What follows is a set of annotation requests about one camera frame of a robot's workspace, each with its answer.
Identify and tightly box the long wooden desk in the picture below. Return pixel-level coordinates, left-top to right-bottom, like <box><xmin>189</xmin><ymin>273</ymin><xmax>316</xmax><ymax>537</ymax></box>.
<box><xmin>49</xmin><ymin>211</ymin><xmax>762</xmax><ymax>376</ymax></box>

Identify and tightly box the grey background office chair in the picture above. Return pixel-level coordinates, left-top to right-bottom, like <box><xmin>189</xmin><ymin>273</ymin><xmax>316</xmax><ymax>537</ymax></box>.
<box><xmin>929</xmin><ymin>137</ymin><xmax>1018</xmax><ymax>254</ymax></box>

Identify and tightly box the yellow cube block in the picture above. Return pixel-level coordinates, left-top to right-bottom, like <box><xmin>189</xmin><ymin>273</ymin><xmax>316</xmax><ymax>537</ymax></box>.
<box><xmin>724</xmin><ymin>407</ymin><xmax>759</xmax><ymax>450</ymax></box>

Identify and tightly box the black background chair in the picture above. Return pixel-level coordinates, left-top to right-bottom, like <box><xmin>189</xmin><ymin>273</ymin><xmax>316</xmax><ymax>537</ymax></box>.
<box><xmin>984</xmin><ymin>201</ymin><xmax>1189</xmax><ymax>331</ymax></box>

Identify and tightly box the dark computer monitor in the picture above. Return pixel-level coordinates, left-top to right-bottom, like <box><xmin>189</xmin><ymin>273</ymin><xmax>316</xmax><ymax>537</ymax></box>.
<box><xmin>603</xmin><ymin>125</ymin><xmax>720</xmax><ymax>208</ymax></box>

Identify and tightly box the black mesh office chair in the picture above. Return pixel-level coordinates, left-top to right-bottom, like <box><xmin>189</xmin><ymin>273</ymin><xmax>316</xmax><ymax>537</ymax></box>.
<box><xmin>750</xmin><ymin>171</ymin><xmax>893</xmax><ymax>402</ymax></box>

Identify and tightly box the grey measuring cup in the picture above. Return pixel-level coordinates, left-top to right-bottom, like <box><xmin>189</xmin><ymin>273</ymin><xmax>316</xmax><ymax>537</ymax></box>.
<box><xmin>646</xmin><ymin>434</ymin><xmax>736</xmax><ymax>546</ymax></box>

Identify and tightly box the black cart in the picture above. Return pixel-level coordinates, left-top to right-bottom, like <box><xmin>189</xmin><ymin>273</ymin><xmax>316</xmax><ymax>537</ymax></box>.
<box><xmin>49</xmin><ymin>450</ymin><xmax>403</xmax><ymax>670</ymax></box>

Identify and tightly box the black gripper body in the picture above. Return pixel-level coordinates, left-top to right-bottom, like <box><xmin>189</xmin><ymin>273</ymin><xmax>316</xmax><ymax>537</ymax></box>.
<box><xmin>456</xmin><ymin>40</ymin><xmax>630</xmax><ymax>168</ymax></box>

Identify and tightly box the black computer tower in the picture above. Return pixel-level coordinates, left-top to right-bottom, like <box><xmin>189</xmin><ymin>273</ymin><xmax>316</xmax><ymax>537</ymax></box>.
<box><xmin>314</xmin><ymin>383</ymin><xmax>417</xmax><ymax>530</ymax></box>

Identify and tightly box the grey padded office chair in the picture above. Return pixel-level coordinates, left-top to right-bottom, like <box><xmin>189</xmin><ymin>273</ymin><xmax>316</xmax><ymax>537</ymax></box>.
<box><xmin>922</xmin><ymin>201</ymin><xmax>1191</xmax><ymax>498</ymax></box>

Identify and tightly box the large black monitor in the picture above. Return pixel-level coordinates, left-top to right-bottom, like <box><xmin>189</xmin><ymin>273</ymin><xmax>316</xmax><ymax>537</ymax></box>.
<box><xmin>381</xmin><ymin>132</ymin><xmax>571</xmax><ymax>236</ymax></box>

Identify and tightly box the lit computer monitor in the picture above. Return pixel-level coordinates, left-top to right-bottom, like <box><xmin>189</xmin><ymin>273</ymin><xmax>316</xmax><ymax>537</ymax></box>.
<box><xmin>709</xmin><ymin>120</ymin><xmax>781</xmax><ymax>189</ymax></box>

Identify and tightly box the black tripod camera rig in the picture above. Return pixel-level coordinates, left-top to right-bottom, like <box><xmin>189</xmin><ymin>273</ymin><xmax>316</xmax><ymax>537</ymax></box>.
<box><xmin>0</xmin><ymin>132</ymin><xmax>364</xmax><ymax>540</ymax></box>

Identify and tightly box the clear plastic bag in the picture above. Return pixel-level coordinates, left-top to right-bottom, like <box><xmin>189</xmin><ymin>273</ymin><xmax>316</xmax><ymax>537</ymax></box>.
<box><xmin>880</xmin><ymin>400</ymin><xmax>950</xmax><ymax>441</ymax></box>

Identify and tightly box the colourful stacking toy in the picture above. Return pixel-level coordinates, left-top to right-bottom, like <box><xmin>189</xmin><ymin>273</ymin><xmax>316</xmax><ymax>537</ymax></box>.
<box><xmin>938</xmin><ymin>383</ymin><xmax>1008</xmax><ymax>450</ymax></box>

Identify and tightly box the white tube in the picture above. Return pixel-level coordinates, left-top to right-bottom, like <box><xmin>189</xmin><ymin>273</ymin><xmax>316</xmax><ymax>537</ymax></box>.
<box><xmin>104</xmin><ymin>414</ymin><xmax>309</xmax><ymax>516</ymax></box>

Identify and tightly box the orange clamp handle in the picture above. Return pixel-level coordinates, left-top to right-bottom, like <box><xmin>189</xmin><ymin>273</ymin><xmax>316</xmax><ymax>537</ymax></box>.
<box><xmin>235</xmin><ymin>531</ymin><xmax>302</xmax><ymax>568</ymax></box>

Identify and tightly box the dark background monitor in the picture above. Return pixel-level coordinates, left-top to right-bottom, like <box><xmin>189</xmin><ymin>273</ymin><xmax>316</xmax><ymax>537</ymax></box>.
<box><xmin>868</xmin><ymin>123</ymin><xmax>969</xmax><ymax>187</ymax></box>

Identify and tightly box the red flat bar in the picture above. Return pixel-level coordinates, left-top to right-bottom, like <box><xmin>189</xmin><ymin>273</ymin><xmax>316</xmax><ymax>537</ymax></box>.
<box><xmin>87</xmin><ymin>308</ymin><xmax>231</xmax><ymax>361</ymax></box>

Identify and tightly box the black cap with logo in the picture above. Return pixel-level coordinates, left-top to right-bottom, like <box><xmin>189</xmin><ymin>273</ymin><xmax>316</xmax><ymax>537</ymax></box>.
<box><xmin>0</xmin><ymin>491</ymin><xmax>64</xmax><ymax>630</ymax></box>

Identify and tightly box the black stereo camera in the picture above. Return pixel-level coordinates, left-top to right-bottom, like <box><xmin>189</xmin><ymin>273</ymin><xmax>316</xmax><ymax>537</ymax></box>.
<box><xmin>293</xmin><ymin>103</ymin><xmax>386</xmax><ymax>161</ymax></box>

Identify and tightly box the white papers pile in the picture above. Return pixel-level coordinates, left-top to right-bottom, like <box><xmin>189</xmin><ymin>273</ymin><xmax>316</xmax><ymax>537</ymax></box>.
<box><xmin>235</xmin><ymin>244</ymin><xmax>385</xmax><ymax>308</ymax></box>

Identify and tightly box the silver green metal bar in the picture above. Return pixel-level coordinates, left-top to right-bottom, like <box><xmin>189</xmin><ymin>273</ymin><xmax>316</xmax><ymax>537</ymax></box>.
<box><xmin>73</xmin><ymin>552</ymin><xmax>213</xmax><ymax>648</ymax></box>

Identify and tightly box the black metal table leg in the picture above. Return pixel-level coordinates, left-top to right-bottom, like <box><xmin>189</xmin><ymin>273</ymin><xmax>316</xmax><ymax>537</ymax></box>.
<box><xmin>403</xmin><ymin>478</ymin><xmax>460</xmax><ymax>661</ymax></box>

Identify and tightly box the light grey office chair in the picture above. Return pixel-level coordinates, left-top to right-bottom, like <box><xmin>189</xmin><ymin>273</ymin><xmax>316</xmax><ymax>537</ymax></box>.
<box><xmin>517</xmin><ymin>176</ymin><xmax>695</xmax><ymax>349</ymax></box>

> Exercise objective
Exactly as written, repeat the lines from the start of the listing through the line containing "Identify and tightly box the long", both included.

> Response area
What follows is a set of annotation requests about one camera frame of a robot's workspace, each with its answer.
Identify and tightly box the long wooden desk in the picture below. Return pixel-level coordinates, left-top to right-bottom, like <box><xmin>189</xmin><ymin>273</ymin><xmax>316</xmax><ymax>537</ymax></box>.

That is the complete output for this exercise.